Using different loading protocols, we tracked the dynamics of synaptic vesicles derived from either readily releasable pool (RRP) or total recycling pool (TRP). The vesicles from RRP were located much closer to fusion sites than those from TRP. This spatial disparity determines the identity of the synaptic vesicles pool but is not mutually exclusive of other possible sources of functional differences. Also two different modes of exocytosis - full-collapse-fusion and kiss-and-run - were distinguished using the degree of quenching of quantum dot photoluminescence by micromolar trypan blue. Vesicles that underwent kiss-and-run traveled shorter distances before fusion than those which underwent full-collapse fusion; vesicles originating from the RRP before Qdot loading showed more kiss-and-run than ones drawn from the whole recycling pool. Both findings support the idea that the choice between fusion modes is not solely determined at the last moment but depends on prior vesicle state, including starting position before stimulation and pool of origin.

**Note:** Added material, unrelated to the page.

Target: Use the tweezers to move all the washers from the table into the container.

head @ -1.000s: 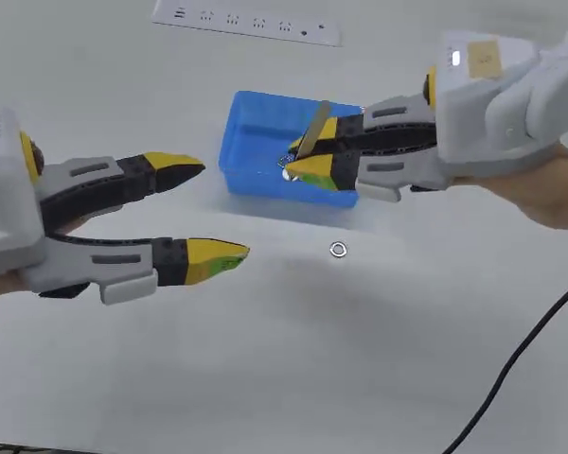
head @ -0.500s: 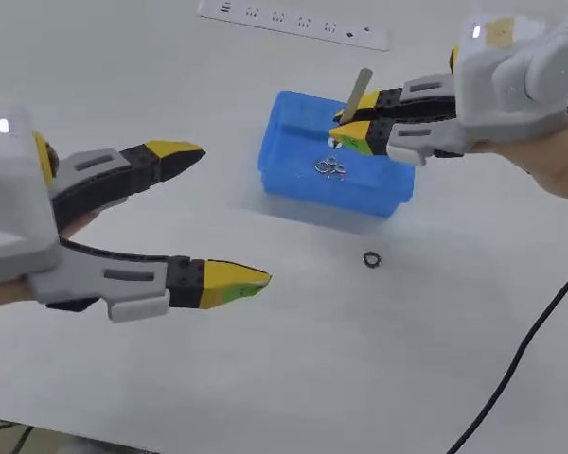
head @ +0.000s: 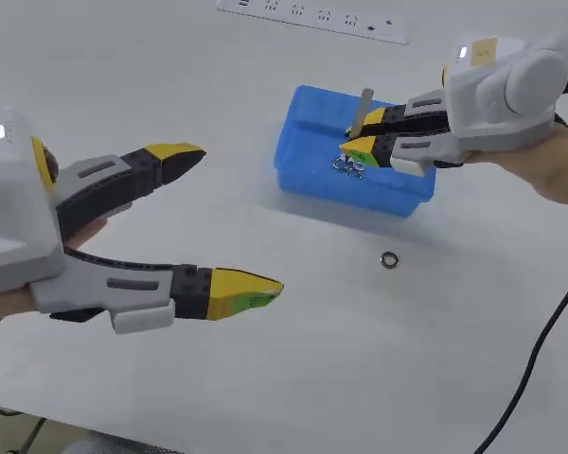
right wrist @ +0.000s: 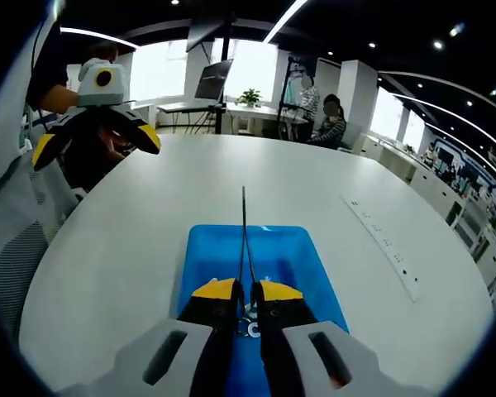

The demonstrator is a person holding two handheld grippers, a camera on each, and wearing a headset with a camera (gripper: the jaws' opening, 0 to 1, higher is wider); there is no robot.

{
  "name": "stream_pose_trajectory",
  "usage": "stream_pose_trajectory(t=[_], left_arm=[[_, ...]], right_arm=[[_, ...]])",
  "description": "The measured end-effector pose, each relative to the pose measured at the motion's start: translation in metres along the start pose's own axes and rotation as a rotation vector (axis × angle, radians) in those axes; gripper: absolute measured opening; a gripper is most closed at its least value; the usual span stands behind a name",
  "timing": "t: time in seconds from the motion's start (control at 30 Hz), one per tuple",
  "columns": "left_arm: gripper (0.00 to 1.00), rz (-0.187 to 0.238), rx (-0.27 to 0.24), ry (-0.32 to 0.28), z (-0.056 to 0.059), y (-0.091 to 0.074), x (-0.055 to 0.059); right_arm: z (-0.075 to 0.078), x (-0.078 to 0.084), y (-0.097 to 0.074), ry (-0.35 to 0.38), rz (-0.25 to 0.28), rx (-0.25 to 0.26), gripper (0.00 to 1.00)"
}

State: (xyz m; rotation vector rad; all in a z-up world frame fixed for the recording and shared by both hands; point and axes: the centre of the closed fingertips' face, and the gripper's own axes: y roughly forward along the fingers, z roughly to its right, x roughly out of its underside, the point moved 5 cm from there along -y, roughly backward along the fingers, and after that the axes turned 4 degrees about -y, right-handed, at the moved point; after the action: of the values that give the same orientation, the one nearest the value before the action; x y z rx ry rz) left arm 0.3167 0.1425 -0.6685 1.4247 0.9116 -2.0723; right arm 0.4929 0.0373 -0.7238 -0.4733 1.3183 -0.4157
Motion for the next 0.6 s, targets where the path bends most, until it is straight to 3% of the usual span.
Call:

In order to determine the location of releasing position relative the center of the active zone, we localized the centroids of spectrally separable markers, FM 4-64 (presynaptic sites) and PSD 95-GFP (postsynaptic sites) in three dimensions using the same methods as Qdot loaded vesicles. The vector connecting these centroids approximated the central axis of the synapse, and allowed us to estimate the degree to which fusion occurred at positions away from the center of the active zone. We found that synaptic vesicles undergoing kiss-and-run tend to fuse close to the center of the active zone whereas vesicles undergoing full-collapse fusion tend to fuse all around the synapse. This difference of fusion mode may be related to the difference in the spatial distribution of AMPA and NMDA receptors, implying the relation between fusion mode and synaptic transmission.